Evening Telegraph (First Edition)
Russia pulls back from Snake Island
RUSSIA has pulled back its forces from a strategically -placed Black Sea island where troops have faced relentless Ukrainian attacks – but kept up its push to encircle the last bulwark of Ukraine’s resistance in the eastern province of Luhansk.
Russia’s Defence Ministry said it withdrew its forces from Snake Island off Ukraine’s Black Sea port of Odesa in what it described as a “goodwill gesture”.
Ukraine’s military said the Russians fled the island in two speedboats following a barrage of Ukrainian artillery and missile strikes.
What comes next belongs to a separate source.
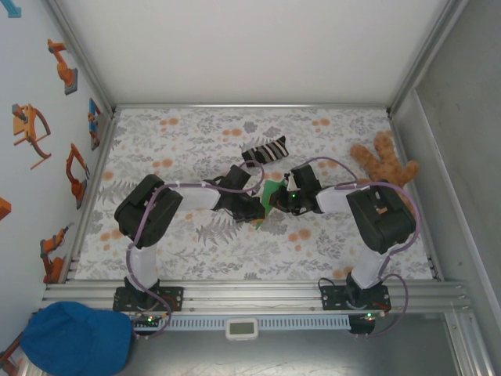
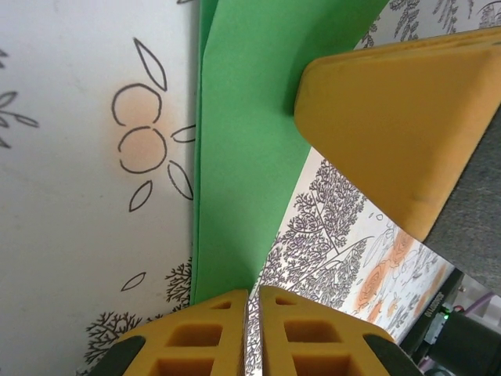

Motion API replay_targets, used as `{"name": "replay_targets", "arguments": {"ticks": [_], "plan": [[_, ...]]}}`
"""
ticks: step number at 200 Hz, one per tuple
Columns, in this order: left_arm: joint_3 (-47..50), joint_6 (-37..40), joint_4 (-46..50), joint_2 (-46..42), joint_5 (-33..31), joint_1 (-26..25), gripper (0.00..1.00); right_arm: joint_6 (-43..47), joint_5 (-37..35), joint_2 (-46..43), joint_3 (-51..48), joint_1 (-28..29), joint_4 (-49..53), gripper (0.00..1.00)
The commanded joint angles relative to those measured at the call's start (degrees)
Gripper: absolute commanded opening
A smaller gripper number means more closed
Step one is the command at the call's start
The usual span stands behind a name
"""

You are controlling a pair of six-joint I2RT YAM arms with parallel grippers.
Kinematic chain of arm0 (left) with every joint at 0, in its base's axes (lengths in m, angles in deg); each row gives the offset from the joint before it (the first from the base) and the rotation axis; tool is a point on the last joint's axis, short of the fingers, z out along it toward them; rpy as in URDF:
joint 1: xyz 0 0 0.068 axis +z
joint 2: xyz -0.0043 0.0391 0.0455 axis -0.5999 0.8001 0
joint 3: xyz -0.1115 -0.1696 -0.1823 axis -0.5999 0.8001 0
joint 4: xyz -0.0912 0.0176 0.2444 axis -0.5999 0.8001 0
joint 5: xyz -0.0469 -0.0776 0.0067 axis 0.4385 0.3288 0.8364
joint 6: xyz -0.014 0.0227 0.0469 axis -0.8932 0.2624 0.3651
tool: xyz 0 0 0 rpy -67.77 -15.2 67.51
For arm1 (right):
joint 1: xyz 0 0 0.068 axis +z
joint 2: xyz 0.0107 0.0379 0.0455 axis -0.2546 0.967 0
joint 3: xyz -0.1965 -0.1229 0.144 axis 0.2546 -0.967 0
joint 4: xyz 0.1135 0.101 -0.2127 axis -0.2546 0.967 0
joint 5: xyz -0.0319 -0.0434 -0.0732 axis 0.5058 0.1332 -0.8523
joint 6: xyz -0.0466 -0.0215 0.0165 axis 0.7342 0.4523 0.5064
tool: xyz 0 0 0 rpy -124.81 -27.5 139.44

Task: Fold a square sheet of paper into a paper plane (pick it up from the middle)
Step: Fold the wing for the fifth time at the center of the table.

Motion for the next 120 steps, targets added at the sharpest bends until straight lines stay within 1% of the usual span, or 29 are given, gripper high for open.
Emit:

Russian Defence Ministry spokesman Lt Gen Igor Konashenkov insisted that the withdrawal was intended to demonstrate that “the Russian Federation wasn’t hampering the United Nations’ efforts to establish a humanitarian corridor for taking agricultural products from the territory of Ukraine”.
Ukraine and the West have accused Russia of blockading Ukrainian ports to prevent the exports of grain, contributing to the global food crisis.
Russia has denied the accusations and claimed that Ukraine needs to remove sea mines from the Black Sea to allow safe navigation. Turkey has sought to broker a deal on unblocking grain exports from Ukraine, but the talks have dragged on without any sign of quick progress and Kyiv voicing concern that Russia could use the deal to launch an attack on Odesa.
Russia took control of the island that sits on a busy shipping lane in the opening days of the war in an apparent hope to use it to control the area and use it as a staging ground for an attack on Odesa.
The island came to epitomise resistance to the invasion when Ukrainian troops there rejected a demand from a Russian warship to surrender or face bombardment.